Goal of the exercise
Lines outside the range are not wanted. Give again exactly the lines between the line holding "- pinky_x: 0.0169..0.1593" and the line holding "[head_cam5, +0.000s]", inclusive, from the listing below.
━━ Given data ━━
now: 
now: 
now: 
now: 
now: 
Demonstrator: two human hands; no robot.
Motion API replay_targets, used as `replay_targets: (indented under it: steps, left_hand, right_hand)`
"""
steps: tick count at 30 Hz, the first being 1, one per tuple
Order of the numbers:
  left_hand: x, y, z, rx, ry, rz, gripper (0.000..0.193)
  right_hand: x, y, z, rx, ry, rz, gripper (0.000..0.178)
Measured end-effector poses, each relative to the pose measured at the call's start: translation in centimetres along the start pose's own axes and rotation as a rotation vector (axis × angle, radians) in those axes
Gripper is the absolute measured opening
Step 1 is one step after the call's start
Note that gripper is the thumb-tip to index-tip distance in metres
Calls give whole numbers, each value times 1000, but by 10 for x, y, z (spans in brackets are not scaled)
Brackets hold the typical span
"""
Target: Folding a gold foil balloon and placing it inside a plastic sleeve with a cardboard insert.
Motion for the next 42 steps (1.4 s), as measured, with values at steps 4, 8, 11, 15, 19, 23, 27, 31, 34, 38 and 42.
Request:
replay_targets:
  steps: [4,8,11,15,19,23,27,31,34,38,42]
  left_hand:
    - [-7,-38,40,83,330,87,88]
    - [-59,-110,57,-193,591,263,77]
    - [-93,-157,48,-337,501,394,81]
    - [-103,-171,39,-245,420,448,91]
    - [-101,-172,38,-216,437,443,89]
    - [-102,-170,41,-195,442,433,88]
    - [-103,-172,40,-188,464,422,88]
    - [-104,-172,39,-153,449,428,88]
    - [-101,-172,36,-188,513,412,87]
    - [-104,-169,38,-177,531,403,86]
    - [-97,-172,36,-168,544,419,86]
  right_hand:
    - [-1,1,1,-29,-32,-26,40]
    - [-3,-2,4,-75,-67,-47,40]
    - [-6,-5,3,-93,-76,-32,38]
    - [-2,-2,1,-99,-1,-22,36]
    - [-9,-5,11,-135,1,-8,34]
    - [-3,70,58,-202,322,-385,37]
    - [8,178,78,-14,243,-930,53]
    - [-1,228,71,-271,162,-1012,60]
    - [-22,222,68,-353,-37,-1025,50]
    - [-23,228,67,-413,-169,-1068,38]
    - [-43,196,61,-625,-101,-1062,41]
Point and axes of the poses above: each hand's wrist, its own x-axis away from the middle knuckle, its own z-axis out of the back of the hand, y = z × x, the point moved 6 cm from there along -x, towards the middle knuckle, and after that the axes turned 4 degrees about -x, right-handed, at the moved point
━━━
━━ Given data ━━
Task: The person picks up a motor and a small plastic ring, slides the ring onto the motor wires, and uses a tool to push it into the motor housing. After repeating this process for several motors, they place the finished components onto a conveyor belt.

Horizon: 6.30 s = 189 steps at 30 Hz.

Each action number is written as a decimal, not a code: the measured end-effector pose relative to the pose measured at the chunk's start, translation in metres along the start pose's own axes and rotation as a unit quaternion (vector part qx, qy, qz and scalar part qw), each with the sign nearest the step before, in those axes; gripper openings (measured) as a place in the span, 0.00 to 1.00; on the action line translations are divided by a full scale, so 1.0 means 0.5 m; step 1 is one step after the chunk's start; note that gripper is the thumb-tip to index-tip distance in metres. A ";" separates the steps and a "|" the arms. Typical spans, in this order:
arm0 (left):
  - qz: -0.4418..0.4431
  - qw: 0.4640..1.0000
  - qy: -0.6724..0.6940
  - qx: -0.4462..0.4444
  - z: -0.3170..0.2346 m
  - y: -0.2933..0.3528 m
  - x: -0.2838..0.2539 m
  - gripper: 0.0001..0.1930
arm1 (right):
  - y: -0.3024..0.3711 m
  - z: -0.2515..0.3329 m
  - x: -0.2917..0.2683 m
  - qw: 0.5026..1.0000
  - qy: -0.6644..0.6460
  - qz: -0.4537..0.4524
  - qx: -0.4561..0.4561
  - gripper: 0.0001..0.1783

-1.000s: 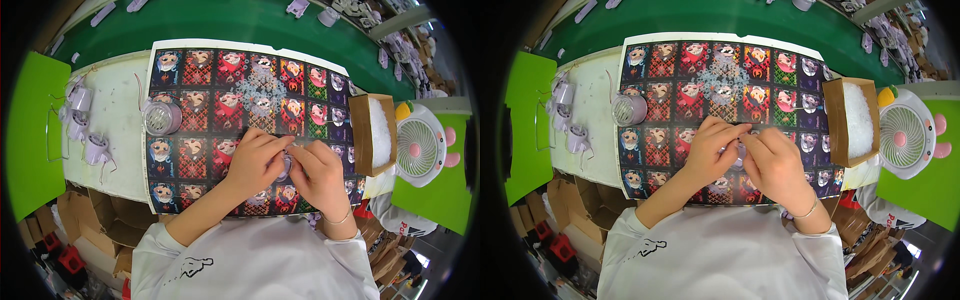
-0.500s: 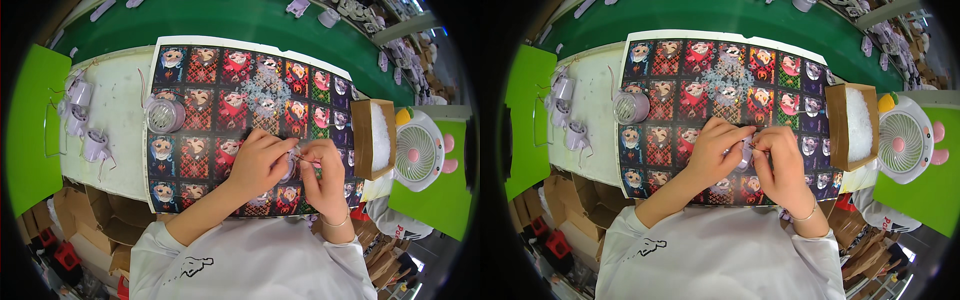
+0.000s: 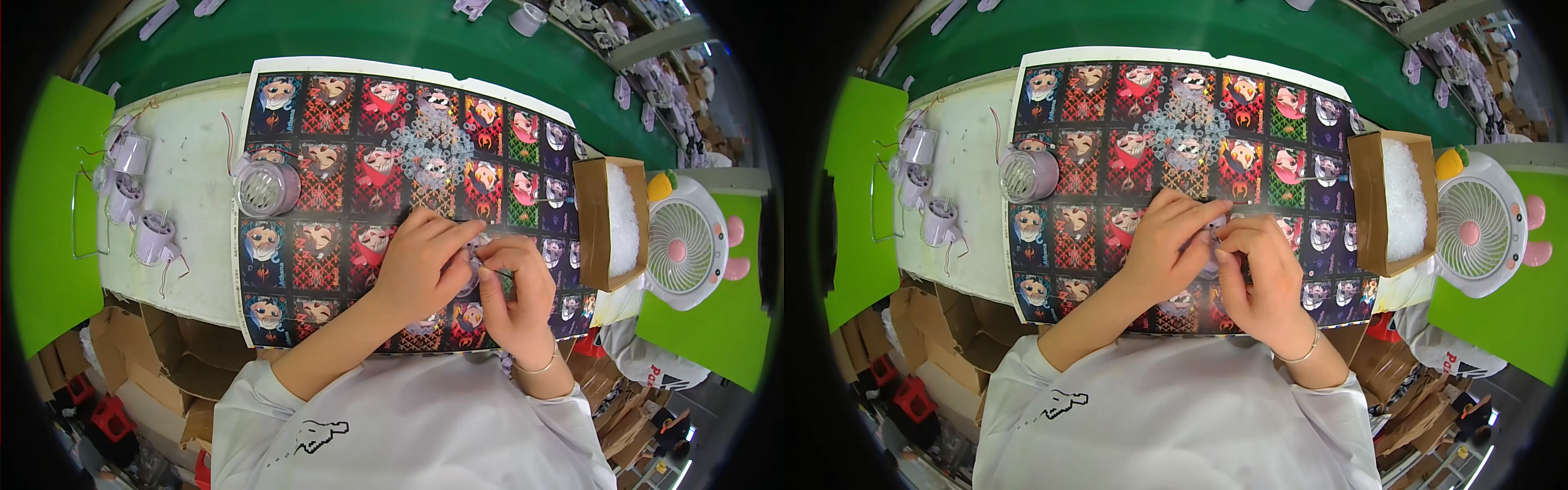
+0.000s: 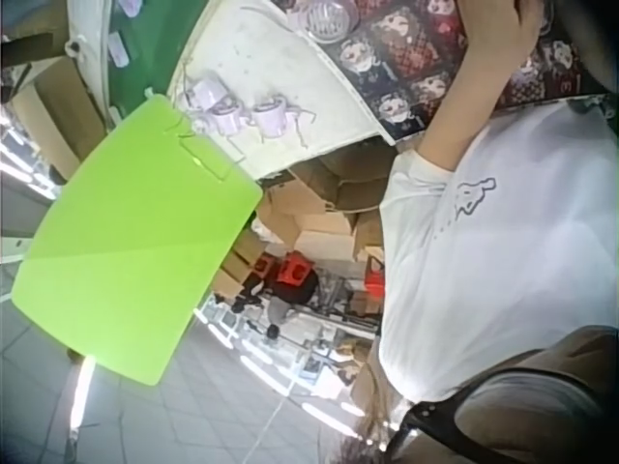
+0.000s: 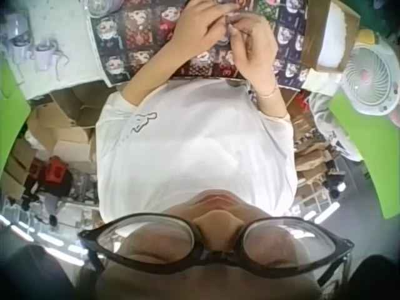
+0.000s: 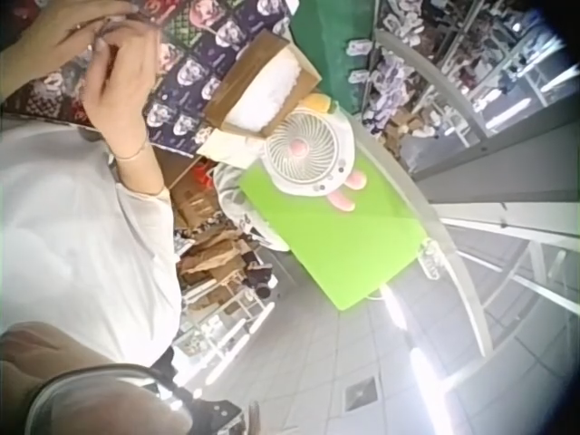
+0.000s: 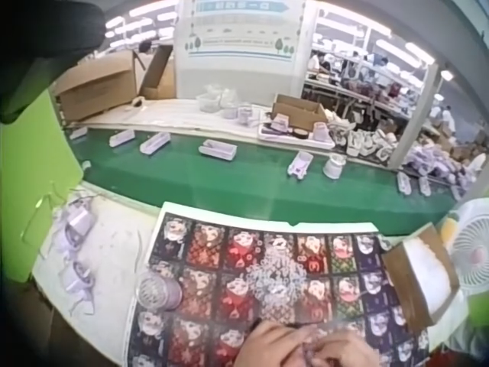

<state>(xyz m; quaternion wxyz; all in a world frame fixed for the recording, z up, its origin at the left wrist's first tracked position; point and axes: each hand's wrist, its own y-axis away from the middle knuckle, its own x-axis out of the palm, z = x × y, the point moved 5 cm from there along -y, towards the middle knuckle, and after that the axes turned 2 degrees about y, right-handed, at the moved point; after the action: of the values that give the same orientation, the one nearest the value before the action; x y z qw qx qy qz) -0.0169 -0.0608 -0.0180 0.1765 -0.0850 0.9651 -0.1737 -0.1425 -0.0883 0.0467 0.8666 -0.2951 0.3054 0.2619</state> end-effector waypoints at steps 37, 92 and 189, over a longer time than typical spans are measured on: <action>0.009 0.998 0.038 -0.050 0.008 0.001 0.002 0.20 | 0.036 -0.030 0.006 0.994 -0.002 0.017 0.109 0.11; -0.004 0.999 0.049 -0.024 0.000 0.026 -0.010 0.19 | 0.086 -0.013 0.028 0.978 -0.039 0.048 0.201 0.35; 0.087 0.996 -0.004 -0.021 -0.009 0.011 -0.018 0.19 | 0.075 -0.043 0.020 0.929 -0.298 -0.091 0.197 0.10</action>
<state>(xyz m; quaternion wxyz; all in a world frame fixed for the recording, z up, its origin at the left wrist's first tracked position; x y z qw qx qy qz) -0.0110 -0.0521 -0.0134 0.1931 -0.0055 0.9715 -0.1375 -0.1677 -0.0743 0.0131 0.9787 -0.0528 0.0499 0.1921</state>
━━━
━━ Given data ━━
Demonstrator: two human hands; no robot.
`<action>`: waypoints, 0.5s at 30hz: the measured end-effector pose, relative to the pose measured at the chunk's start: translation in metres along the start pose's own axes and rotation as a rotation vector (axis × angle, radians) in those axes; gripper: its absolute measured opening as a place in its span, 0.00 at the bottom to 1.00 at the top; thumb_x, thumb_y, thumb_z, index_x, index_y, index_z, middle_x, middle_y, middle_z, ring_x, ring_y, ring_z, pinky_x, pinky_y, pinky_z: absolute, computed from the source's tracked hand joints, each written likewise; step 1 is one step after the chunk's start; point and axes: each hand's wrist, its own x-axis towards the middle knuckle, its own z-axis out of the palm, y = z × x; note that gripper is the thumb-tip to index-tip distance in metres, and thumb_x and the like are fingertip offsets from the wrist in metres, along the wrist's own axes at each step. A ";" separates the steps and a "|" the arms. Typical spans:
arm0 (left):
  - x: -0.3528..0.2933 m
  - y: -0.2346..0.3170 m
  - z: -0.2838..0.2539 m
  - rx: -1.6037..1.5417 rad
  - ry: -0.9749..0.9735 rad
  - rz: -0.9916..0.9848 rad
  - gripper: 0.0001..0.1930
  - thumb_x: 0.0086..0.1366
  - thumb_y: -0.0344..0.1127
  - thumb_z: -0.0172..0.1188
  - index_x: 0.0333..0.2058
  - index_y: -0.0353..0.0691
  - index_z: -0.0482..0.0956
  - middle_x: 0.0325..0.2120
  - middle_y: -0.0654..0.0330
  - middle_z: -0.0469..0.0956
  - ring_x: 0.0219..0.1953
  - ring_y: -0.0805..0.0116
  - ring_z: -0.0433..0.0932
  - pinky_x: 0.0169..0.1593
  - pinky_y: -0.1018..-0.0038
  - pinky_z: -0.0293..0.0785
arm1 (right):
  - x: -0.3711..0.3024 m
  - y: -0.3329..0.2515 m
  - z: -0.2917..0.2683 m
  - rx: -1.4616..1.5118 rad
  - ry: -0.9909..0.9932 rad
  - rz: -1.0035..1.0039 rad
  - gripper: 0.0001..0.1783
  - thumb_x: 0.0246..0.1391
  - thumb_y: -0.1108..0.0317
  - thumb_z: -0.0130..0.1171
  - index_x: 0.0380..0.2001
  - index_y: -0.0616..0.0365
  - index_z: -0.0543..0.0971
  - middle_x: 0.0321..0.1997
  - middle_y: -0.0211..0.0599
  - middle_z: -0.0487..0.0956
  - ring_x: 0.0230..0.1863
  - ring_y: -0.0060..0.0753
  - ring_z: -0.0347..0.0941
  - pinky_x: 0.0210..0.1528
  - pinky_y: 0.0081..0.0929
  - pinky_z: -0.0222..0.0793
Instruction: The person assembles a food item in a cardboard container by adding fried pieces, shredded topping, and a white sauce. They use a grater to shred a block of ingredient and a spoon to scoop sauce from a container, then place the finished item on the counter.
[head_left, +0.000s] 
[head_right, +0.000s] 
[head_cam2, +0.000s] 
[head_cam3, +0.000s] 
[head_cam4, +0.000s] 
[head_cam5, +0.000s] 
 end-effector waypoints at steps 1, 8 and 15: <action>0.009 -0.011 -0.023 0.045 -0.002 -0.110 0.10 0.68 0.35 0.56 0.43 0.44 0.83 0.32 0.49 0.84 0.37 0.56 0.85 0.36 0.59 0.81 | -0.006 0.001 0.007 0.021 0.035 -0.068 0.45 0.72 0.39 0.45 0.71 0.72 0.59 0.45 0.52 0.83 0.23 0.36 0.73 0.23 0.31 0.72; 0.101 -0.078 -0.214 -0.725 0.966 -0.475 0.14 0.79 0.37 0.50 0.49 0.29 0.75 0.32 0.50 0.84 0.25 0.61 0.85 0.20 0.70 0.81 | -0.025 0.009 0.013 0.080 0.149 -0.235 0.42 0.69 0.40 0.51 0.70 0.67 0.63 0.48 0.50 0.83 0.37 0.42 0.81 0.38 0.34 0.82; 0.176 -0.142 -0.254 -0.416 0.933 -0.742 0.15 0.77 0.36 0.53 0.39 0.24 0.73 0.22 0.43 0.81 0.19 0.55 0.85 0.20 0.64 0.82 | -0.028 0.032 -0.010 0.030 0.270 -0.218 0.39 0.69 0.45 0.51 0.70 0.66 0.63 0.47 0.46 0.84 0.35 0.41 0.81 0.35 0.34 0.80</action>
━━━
Task result
  - pinky_x: 0.0169..0.1593
  - pinky_y: -0.1018..-0.0038
  - pinky_z: -0.0293..0.0785
arm1 (right):
  - x: -0.3711..0.3024 m
  - y: -0.3329..0.2515 m
  - z: -0.2917..0.2683 m
  - rx: -1.4616..1.5118 rad
  - ry: -0.9909..0.9932 rad
  - rz: -1.0035..1.0039 rad
  - gripper: 0.0001..0.1783
  - thumb_x: 0.0246..0.1391
  - thumb_y: -0.1108..0.0317
  - thumb_z: -0.0130..0.1171
  - index_x: 0.0380..0.2001
  - index_y: -0.0616..0.0365
  - index_z: -0.0543..0.0971
  - middle_x: 0.0321..0.1997
  - middle_y: -0.0211..0.0599
  - middle_z: -0.0487..0.0956
  - ring_x: 0.0230..0.1863
  - ring_y: -0.0060..0.0753
  - ring_z: -0.0347..0.0941
  - pinky_x: 0.0210..0.1528
  - pinky_y: 0.0081..0.0929
  - pinky_z: -0.0222..0.0793
Instruction: The person assembles a food item in a cardboard container by adding fried pieces, shredded topping, and a white sauce. They use a grater to shred a block of ingredient and a spoon to scoop sauce from a container, then place the finished item on the counter.
[head_left, +0.000s] 
[head_right, +0.000s] 
[head_cam2, +0.000s] 
[head_cam3, +0.000s] 
[head_cam4, +0.000s] 
[head_cam5, +0.000s] 

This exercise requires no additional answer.